Problem details:
Once the line holding "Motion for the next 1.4" is written out, stop; begin at the first line of the material below and retype exactly, dropping pictures.

Material shown:
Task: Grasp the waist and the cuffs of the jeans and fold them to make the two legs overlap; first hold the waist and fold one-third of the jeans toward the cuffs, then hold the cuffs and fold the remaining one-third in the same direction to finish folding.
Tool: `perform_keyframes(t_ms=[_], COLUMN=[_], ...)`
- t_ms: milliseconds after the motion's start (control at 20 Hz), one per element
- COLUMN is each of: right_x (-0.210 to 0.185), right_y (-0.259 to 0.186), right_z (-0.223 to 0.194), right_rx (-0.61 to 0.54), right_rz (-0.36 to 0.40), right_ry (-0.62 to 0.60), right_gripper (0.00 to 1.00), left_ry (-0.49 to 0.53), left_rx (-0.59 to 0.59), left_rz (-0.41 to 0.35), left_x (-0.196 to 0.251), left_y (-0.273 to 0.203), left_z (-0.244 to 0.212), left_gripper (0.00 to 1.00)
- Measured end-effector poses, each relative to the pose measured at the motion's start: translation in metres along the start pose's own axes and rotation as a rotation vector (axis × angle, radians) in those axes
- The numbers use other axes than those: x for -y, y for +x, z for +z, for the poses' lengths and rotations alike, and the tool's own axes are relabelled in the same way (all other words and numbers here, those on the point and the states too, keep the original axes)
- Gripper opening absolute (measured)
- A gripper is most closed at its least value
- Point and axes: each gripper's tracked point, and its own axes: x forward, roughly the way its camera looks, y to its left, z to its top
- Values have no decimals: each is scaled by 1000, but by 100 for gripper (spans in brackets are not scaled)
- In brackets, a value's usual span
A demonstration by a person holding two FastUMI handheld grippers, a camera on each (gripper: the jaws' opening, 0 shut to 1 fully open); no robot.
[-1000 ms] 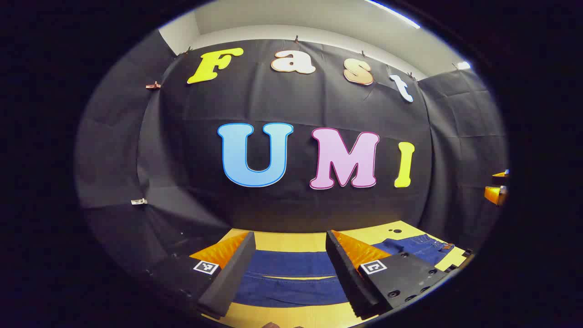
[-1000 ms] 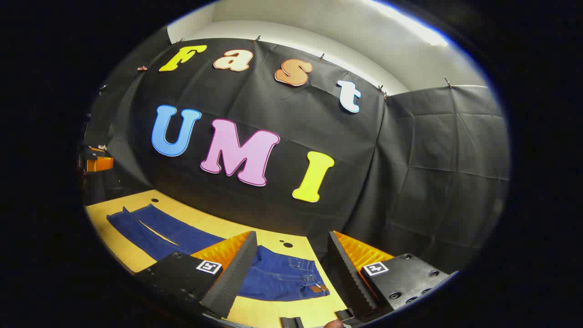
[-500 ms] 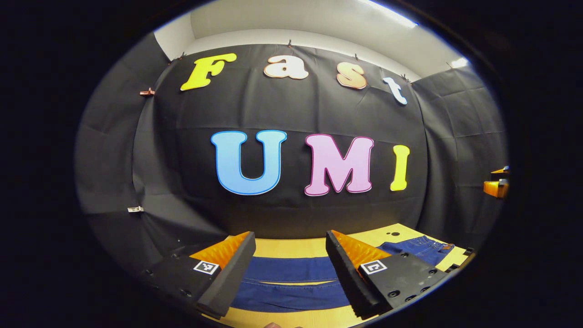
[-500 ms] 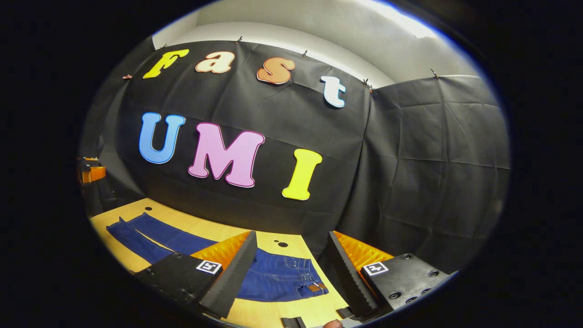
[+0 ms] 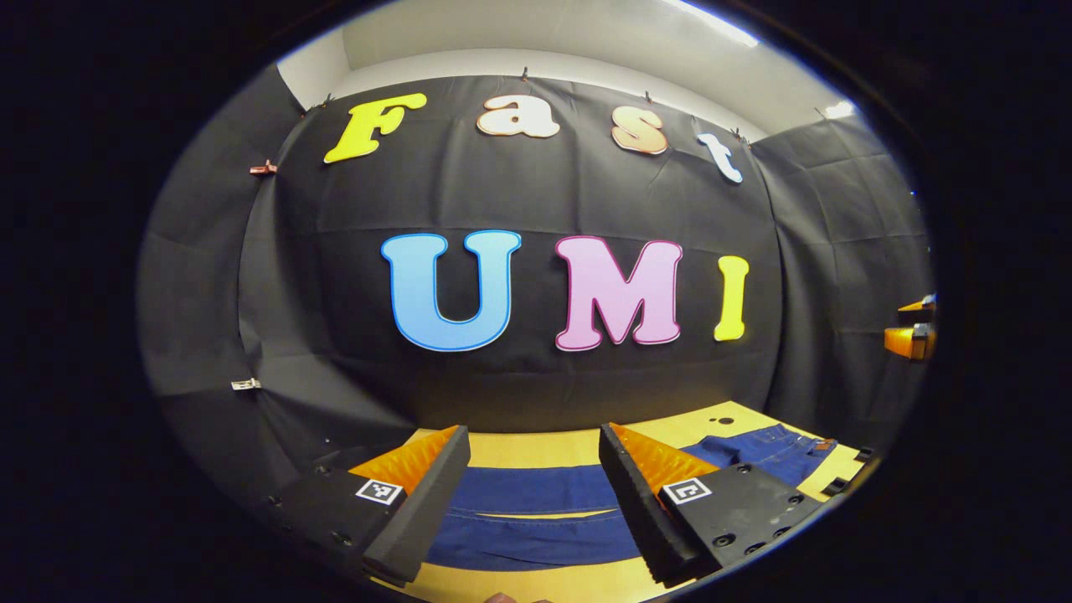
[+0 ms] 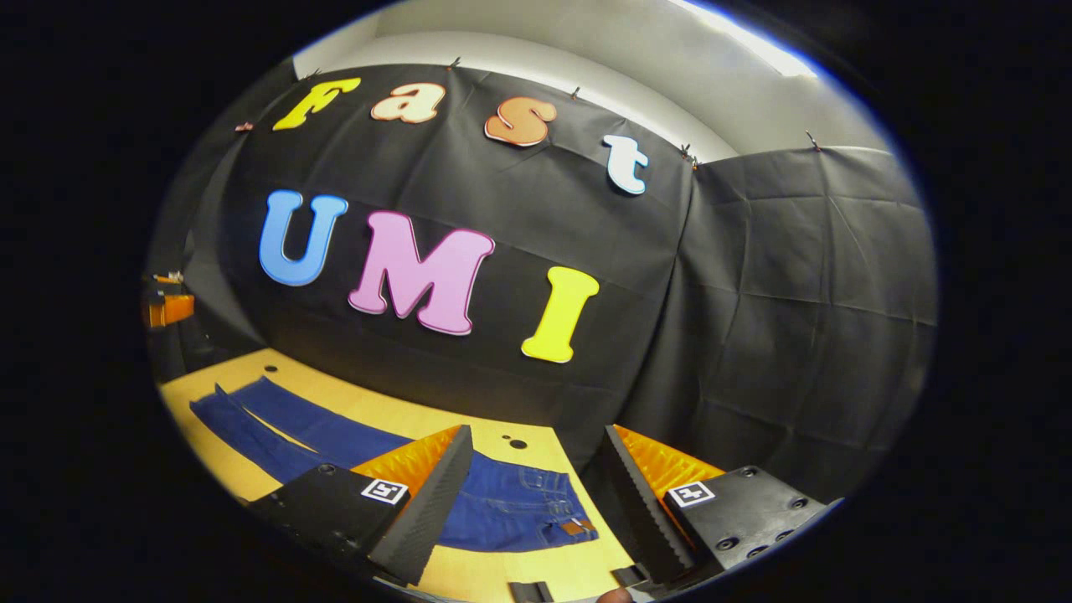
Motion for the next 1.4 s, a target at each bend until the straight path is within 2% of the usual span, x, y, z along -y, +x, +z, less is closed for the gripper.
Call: perform_keyframes(t_ms=[100, 250, 450, 550, 650, 750, 900, 1050, 1250, 1350, 1400], right_x=[5, 14, 8, -4, -12, -22, -36, -51, -53, -45, -42], right_y=[0, 2, 8, 14, 25, 37, 51, 70, 85, 82, 82], right_z=[-11, -46, -98, -126, -146, -173, -214, -242, -277, -294, -302], right_rx=[-20, -70, -158, -198, -216, -237, -290, -308, -354, -399, -413], right_rz=[-15, -10, 68, 136, 192, 265, 373, 486, 552, 578, 591], right_ry=[-72, -255, -454, -524, -613, -707, -864, -980, -1030, -1038, -1038], right_gripper=[96, 96, 96, 96, 96, 96, 96, 96, 97, 97, 97], left_ry=[48, 165, 316, 411, 538, 665, 811, 974, 1133, 1222, 1267], left_rx=[-56, -149, -277, -331, -399, -473, -601, -683, -776, -754, -725], left_rz=[23, -10, -49, -117, -237, -326, -421, -497, -602, -662, -692], left_x=[-18, -44, -84, -88, -85, -91, -109, -127, -143, -143, -140], left_y=[-1, -9, -6, -3, -5, -5, -1, 11, 12, 12, 15], left_z=[-30, -76, -139, -168, -199, -234, -285, -314, -346, -350, -347], left_gripper=[97, 96, 98, 98, 98, 98, 98, 98, 98, 98, 92])
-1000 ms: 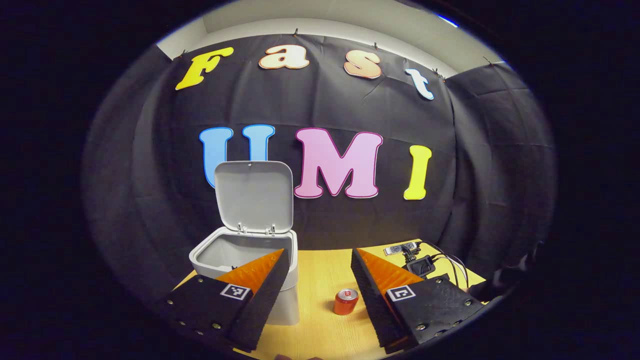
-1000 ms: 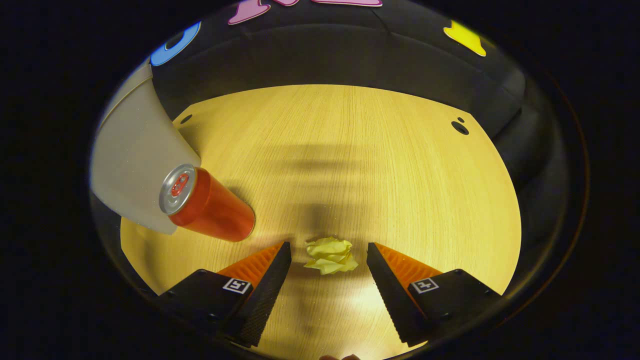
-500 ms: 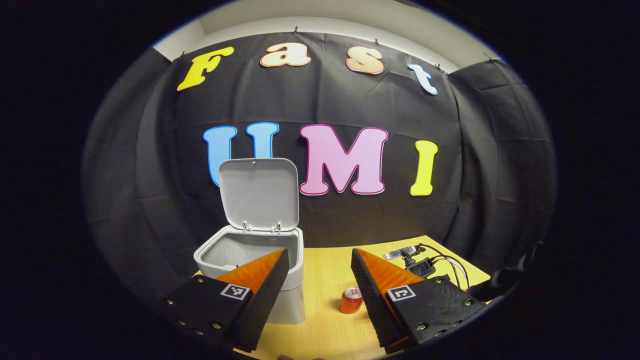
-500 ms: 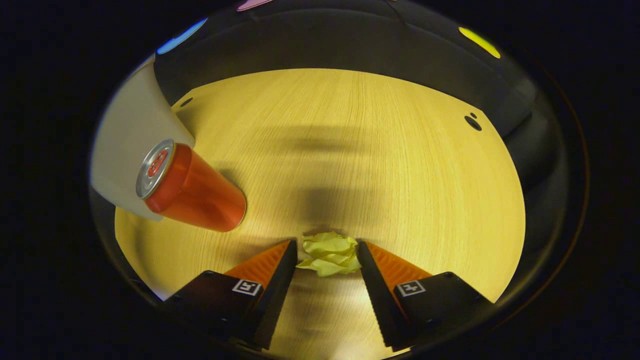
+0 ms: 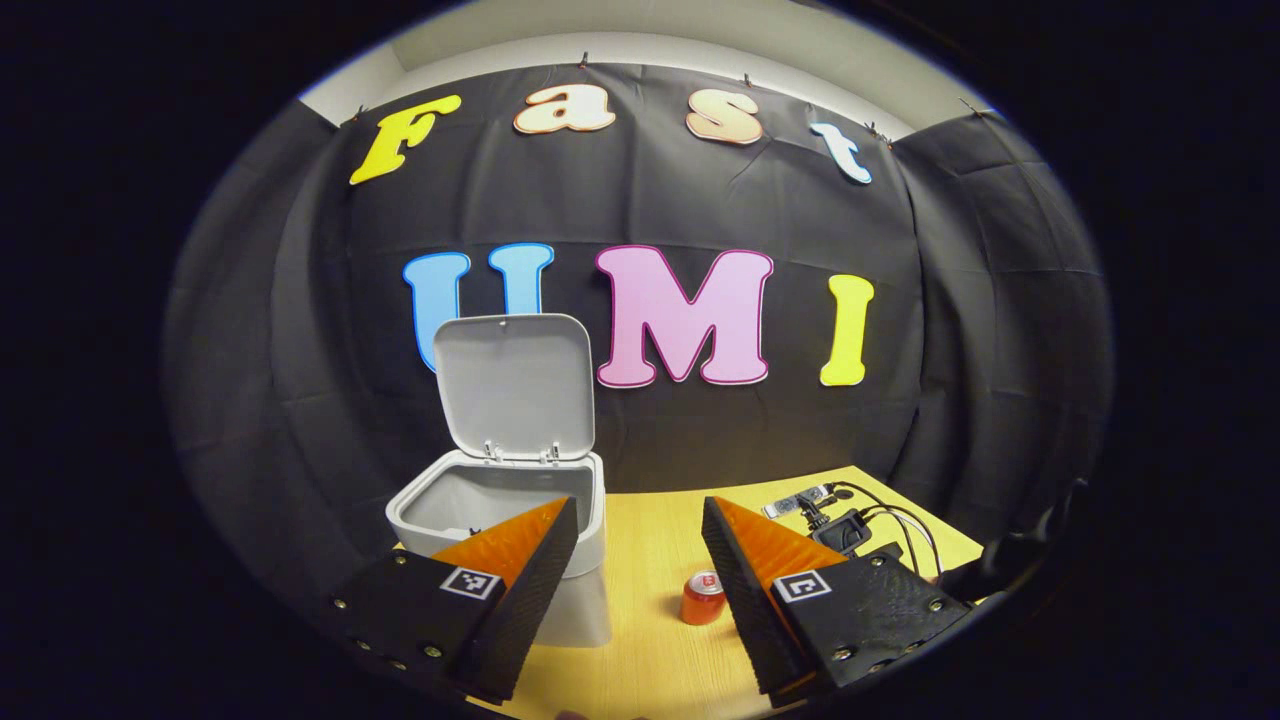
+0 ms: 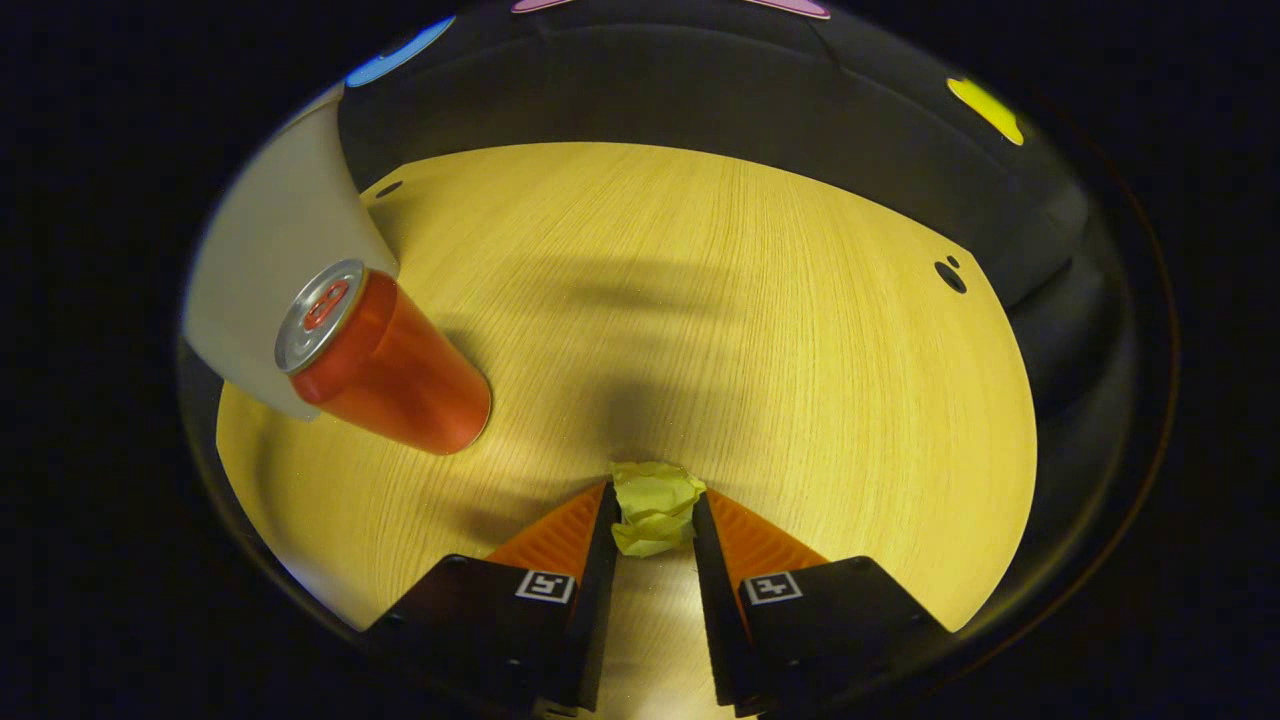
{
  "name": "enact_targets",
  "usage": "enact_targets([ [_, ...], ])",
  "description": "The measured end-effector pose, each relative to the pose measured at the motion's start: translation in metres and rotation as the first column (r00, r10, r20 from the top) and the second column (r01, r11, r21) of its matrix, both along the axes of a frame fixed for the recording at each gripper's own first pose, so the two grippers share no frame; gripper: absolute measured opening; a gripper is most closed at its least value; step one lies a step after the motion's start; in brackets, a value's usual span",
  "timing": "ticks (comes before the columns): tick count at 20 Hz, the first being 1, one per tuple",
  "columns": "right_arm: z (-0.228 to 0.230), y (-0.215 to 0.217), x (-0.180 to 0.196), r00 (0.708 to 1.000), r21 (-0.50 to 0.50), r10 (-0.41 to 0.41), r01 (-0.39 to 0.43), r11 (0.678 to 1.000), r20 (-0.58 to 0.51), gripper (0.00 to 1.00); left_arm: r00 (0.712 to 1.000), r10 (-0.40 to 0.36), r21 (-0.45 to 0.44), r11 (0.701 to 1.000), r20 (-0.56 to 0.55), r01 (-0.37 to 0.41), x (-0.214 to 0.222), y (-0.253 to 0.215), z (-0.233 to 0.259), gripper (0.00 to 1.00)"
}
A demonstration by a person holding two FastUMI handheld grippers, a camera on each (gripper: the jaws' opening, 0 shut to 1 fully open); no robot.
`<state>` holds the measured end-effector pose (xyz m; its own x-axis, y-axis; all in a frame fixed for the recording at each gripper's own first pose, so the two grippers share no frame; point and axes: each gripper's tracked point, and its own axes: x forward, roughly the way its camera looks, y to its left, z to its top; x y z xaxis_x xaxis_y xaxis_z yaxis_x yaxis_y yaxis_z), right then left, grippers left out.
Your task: Press the lid of the desktop garbage bin to open it, pick up the crumpled paper on the desktop and throw it into the bin, then pick up the pop can on the desktop and drop it into the bin, and finally close the garbage bin lid.
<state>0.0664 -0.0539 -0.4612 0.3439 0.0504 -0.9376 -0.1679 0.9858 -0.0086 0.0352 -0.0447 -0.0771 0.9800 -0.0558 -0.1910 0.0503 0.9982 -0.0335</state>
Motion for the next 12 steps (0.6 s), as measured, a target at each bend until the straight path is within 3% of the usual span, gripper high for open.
enact_targets([
  [6, 0.06, 0.002, 0.019, 0.994, 0.041, -0.015, 0.01, 0.999, 0.105, 0.46, 1.0, -0.001, -0.02, 1.0, -0.015, 0.001, -0.007, 0.002, 0.002, 0.84],
  [12, 0.161, 0.024, 0.048, 0.96, 0.091, 0.048, -0.076, 0.993, 0.275, 0.46, 0.999, 0.026, -0.031, 0.999, -0.021, -0.027, -0.015, 0.018, -0.003, 0.84],
])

Answer area:
Task: Grasp the waist and the cuffs of the jeans and fold them to make the two legs overlap; first hold the waist and fold one-third of the jeans toward the cuffs, then hold the cuffs and fold the remaining one-third in the same direction to finish folding.
Tool: `perform_keyframes(t_ms=[_], COLUMN=[_], ...)`
- t_ms: milliseconds after the motion's start (control at 20 Hz), one per element
- COLUMN is each of: right_x (-0.210 to 0.185), right_y (-0.259 to 0.186), right_z (-0.223 to 0.194), right_rx (-0.61 to 0.54), right_rz (-0.36 to 0.40), right_ry (-0.62 to 0.60), right_gripper (0.00 to 1.00), left_ry (-0.49 to 0.53), left_rx (-0.59 to 0.59), left_rz (-0.41 to 0.35), left_x (-0.196 to 0.251), left_y (-0.273 to 0.203), left_z (-0.244 to 0.212), left_gripper (0.00 to 1.00)
- Measured end-effector poses, each relative to the pose measured at the motion's start: translation in metres along the start pose's own axes and rotation as a rotation vector (axis × angle, radians) in those axes
- The numbers use other axes than those: x for -y, y for +x, z for +z, for the poses' lengths and rotations alike, and the tool's own axes are relabelled in the same way (all other words and numbers here, those on the point and the states too, keep the original axes)
- Gripper opening absolute (measured)
- A gripper is most closed at its least value
- Point and axes: each gripper's tracked point, and its own axes: x forward, roughly the way its camera looks, y to its left, z to its top
- Values have no decimals: each is scaled by 1000, but by 100 for gripper (spans in brackets are not scaled)
- In brackets, a value's usual span
A demonstration by a person holding two FastUMI handheld grippers, a camera on each (gripper: the jaws' opening, 0 shut to 1 fully open); no robot.
[-1000 ms] 
[-1000 ms] 
[-500 ms] 
[-500 ms] 
[+0 ms] 
[+0 ms] 
Motion for the next 1.4 s, a target at each bend until the straight path is within 2% of the usual span, x, y, z along -y, +x, +z, less is closed for the gripper.

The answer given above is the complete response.